Alberto Timossi è protagonista della prima mostra del 2025 presso la Minigallery di Assisi. Questa personale arriva dopo alcune collaborazioni che sono iniziate nel 2014 con l’installazione ‘Flussi’ presso la Fonte di San Nicolò proprio ad Assisi. E’ seguita l’installazione presso il Ponte Sanguinario a Spoleto all’interno dell’evento Suburbia e, più recentemente, la partecipazione alla collettiva in galleria ‘La Somma degli Addendi’ nell’ottobre 2022.
La mostra è accompagnata da un testo di Davide Silvioli:
Nell’operato di Alberto Timossi, la ricerca sulla scultura è intrapresa attraverso la sperimentazione rivolta agli umori della forma, del volume, del materiale.

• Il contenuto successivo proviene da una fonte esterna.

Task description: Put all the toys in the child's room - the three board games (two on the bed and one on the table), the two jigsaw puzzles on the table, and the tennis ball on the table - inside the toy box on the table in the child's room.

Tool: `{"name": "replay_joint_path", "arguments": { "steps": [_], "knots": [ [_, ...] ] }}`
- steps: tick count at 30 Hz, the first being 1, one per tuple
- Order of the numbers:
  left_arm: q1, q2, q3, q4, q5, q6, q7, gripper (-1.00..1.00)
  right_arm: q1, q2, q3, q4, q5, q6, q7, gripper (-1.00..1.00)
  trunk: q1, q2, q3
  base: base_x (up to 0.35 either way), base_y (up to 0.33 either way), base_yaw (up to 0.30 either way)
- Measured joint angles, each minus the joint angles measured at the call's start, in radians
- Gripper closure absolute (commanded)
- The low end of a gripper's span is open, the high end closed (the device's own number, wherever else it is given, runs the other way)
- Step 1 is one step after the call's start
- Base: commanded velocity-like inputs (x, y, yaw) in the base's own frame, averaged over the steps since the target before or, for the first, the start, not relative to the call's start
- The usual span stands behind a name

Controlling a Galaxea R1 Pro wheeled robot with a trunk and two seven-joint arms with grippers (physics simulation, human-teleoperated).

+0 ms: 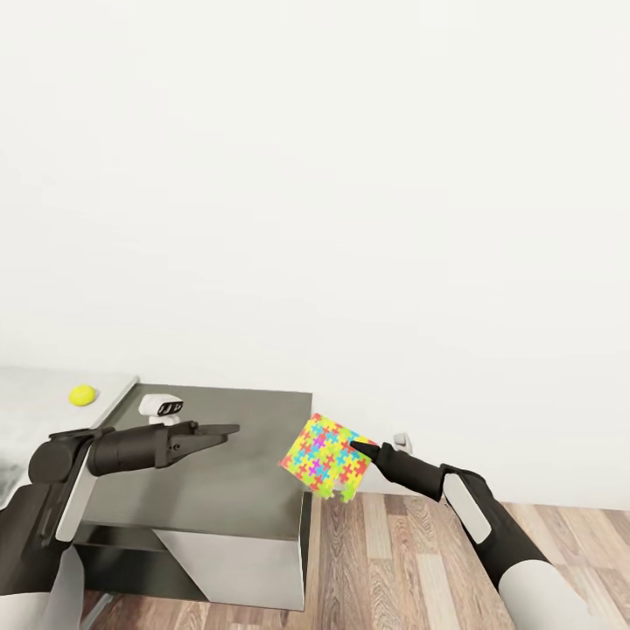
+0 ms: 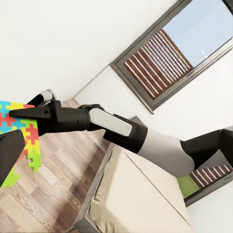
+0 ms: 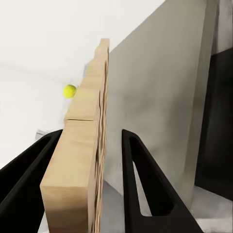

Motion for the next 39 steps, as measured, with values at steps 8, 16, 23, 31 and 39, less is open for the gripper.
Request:
{"name": "replay_joint_path", "arguments": {
  "steps": [8, 16, 23, 31, 39],
  "knots": [
    [-0.001, 0.003, 0.001, 0.0, -0.002, 0.0, 0.001, -1.0, 0.002, -0.018, 0.0, 0.0, -0.001, -0.003, 0.003, 1.0, -0.031, 0.056, 0.025, 0.0, 0.0, 0.0],
    [-0.001, 0.003, 0.001, 0.0, -0.002, 0.0, 0.002, -1.0, 0.003, -0.02, -0.009, 0.004, -0.001, -0.042, 0.019, 1.0, -0.061, 0.112, 0.05, 0.0, 0.0, 0.0],
    [-0.001, 0.002, 0.0, 0.0, -0.001, 0.0, 0.002, -1.0, 0.007, -0.02, -0.011, 0.006, -0.001, -0.046, 0.048, 1.0, -0.088, 0.161, 0.079, 0.0, 0.0, 0.0],
    [-0.001, 0.003, 0.0, 0.0, -0.001, 0.0, 0.002, -1.0, 0.01, -0.021, -0.012, 0.006, 0.0, -0.051, 0.055, 1.0, -0.119, 0.217, 0.117, 0.0, 0.0, 0.0],
    [-0.001, 0.003, -0.001, 0.0, -0.001, 0.0, 0.002, -1.0, 0.01, -0.031, -0.012, 0.006, 0.0, -0.052, 0.062, 1.0, -0.15, 0.274, 0.155, 0.0, 0.0, 0.0]
  ]
}}
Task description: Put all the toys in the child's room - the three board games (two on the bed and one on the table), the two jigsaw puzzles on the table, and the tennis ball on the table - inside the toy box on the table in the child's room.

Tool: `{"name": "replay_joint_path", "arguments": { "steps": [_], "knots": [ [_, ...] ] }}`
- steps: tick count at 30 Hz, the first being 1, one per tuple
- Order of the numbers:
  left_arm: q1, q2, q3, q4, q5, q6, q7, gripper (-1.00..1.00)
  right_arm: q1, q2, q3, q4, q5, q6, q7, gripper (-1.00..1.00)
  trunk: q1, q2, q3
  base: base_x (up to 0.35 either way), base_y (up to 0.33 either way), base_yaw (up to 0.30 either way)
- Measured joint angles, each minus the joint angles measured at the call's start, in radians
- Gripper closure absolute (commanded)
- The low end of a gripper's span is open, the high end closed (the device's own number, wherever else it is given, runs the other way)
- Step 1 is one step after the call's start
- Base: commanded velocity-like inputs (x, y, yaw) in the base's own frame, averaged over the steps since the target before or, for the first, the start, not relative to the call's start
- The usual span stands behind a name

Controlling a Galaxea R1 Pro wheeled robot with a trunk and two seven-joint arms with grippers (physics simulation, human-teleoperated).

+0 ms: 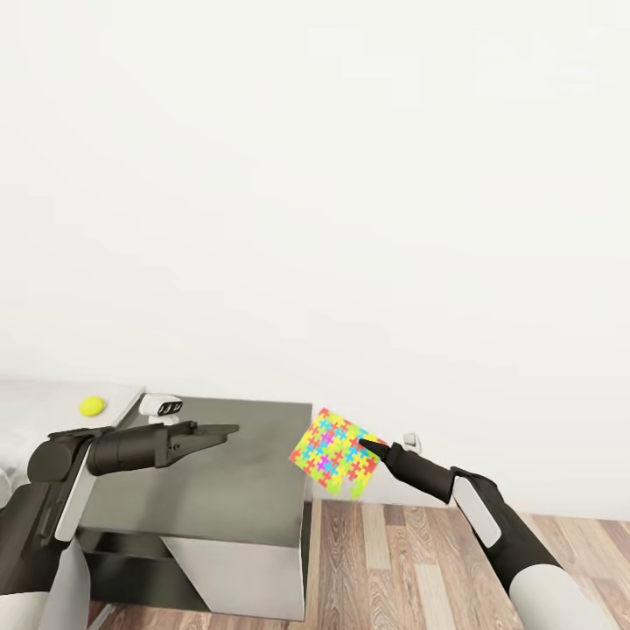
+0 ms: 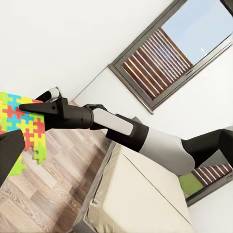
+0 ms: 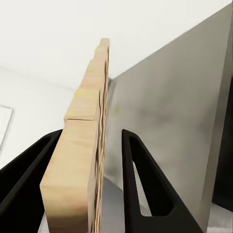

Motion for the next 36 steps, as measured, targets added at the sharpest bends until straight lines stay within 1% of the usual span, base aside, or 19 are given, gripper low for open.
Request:
{"name": "replay_joint_path", "arguments": {
  "steps": [9, 13, 20, 36],
  "knots": [
    [0.0, 0.0, 0.0, 0.0, -0.001, 0.0, 0.0, -1.0, 0.0, -0.006, 0.0, 0.001, 0.0, -0.017, 0.017, 1.0, -0.035, 0.063, 0.043, 0.0, 0.0, 0.0],
    [0.0, 0.0, 0.007, 0.0, -0.003, 0.0, 0.001, -1.0, 0.0, -0.01, 0.0, 0.002, 0.0, -0.019, 0.032, 1.0, -0.05, 0.091, 0.063, 0.0, 0.0, 0.0],
    [0.0, 0.0, 0.009, 0.0, -0.003, 0.0, 0.001, -1.0, 0.0, -0.011, 0.0, 0.002, 0.0, -0.02, 0.035, 1.0, -0.077, 0.141, 0.093, 0.0, 0.0, 0.0],
    [0.0, 0.0, 0.01, 0.0, -0.003, 0.0, 0.001, -1.0, 0.0, -0.017, 0.0, 0.002, 0.0, -0.02, 0.034, 1.0, -0.077, 0.141, 0.094, 0.0, 0.0, 0.0]
  ]
}}
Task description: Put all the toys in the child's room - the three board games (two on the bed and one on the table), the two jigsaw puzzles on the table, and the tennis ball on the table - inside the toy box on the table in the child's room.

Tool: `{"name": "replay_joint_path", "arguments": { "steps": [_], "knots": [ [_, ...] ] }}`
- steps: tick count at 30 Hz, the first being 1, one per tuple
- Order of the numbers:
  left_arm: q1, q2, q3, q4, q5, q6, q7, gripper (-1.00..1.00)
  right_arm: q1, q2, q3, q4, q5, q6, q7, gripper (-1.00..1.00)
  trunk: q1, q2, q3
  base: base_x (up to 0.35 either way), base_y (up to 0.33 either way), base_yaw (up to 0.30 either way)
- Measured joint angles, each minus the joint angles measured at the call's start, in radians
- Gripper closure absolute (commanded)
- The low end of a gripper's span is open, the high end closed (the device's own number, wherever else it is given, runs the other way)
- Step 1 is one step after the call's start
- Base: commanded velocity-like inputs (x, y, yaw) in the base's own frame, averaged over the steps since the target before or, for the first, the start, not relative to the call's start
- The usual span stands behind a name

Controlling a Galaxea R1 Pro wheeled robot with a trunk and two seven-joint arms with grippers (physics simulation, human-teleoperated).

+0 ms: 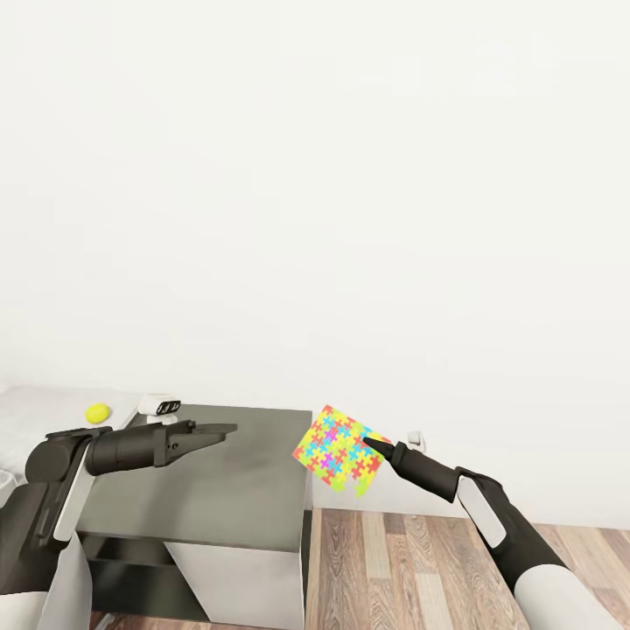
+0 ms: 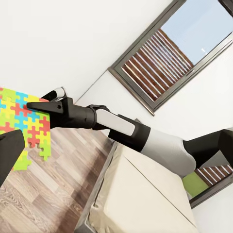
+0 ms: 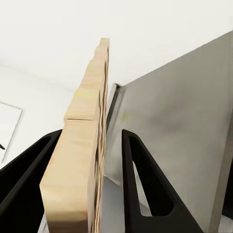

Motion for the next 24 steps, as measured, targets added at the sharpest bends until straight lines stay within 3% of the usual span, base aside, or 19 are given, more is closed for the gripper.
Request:
{"name": "replay_joint_path", "arguments": {
  "steps": [17, 24],
  "knots": [
    [0.001, 0.0, 0.0, 0.0, 0.0, -0.002, -0.001, -1.0, 0.0, 0.0, 0.0, -0.001, 0.001, 0.0, 0.0, 1.0, 0.0, 0.0, 0.0, 0.0, 0.0, 0.002],
    [0.002, 0.0, 0.0, 0.0, 0.001, -0.005, -0.001, -1.0, 0.0, 0.0, 0.0, -0.001, 0.001, 0.0, 0.0, 1.0, 0.0, 0.0, 0.0, 0.0, 0.0, 0.113]
  ]
}}
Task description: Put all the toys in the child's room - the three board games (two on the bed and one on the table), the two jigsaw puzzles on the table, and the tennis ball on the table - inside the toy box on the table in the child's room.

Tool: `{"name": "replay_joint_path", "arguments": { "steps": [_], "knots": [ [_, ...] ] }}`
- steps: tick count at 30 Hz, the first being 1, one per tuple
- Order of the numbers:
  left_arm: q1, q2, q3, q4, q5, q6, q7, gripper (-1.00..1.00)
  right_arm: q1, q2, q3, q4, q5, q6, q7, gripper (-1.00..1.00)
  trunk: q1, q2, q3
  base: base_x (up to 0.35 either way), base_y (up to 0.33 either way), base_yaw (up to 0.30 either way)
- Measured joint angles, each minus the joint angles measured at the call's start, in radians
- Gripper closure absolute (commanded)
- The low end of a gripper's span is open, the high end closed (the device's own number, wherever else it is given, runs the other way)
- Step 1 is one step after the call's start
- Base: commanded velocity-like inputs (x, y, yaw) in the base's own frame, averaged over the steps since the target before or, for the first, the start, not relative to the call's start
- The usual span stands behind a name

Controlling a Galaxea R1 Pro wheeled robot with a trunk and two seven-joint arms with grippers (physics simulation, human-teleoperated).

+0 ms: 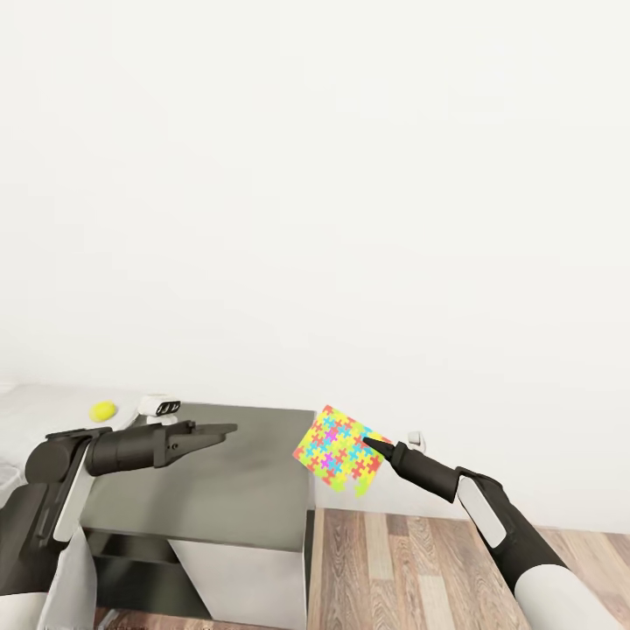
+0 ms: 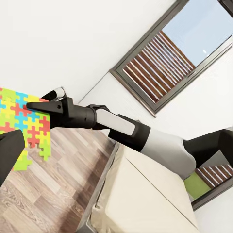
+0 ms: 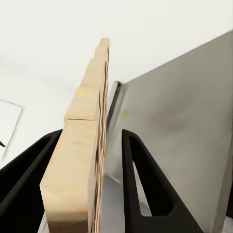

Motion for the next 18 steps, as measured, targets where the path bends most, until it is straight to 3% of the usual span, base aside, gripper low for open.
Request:
{"name": "replay_joint_path", "arguments": {
  "steps": [18],
  "knots": [
    [0.002, 0.008, 0.029, 0.0, 0.001, 0.0, -0.003, -1.0, 0.0, 0.002, 0.001, 0.0, 0.002, 0.0, 0.0, 1.0, 0.0, 0.0, 0.0, 0.0, 0.0, 0.281]
  ]
}}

È la materia che, pur variando a seconda dei proposti creativi, conserva, in ciascun lavoro dell’artista, i sintomi della tensione che ha generato la qualità dell’oggetto scultoreo, animandolo. Si tratta di una tensione onnipresente ma mai identica, che innerva le opere dimostrando un tenore talvolta più esplicito mentre in altre più introverso. Pertanto, la fisica di ogni sua realizzazione si riflette nella relativa estetica, ugualmente a come forma e contenuto convivono nel suo alfabeto, concorrendo a una narrazione univoca. Ciò è declinato tramite un lessico sì essenziale, poiché qualifica proprietà fondamentali della pratica scultorea, ma non per questo di scuola minimalista, dovutamente al modo “caldo” dell’autore di interpretare la tridimensionalità.
Il repertorio qui in esame, per la naturalezza del senso plastico, sembra trovare la propria radice negli archetipi della storia dell’arte e, più in particolare, in quella della scultura. Pieghe, concavità, flessioni, sbalzi, aggetti e inserti articolano, in Timossi, una grammatica personale, che conversa tanto con il passato quanto con il presente. D’altronde, i suoi Contraccolpi trasudano lo stato inerme di una deposizione e le sue Pagine possono restituire la sensazione della carne offesa. Al contempo, la scelta del materiale artificiale, di produzione industriale e combinato con materie naturali rinvia a questioni distintive dell’attualità, come la ricerca di un equilibrio tra uomo e natura, quindi alla relazione umana con la tecnica.
Nell’insieme, che sia legno, pietra, ceramica o marmo, il binomio con il pvc pone in essere, in tutti i casi, un pathos silenzioso. L’impersonalità del monocromo, allora, si mitiga, fino a maturare un proprio senso lirico, che richiede lunghe tempistiche di osservazione per essere avvertito pienamente. Il corpo delle sue operazioni, dunque, è teatro di manifestazioni sensibili, quali pressioni e resistenze, che conferiscono riconoscibilità a contrasti e accordi, a fratture e stratificazioni. Invero, occorre scrutare tra le pieghe della scultura, lasciarvi sedimentare lo sguardo, per partecipare ora all’armonia e ora al conflitto che abitano la medesima dimensione espressiva. Il linguaggio di Alberto Timossi, così, eleva alla superficie del visibile forze immateriali che diversamente rimarrebbero mute all’intelletto. Il suo lavoro ne svela la poesia e la sofferenza.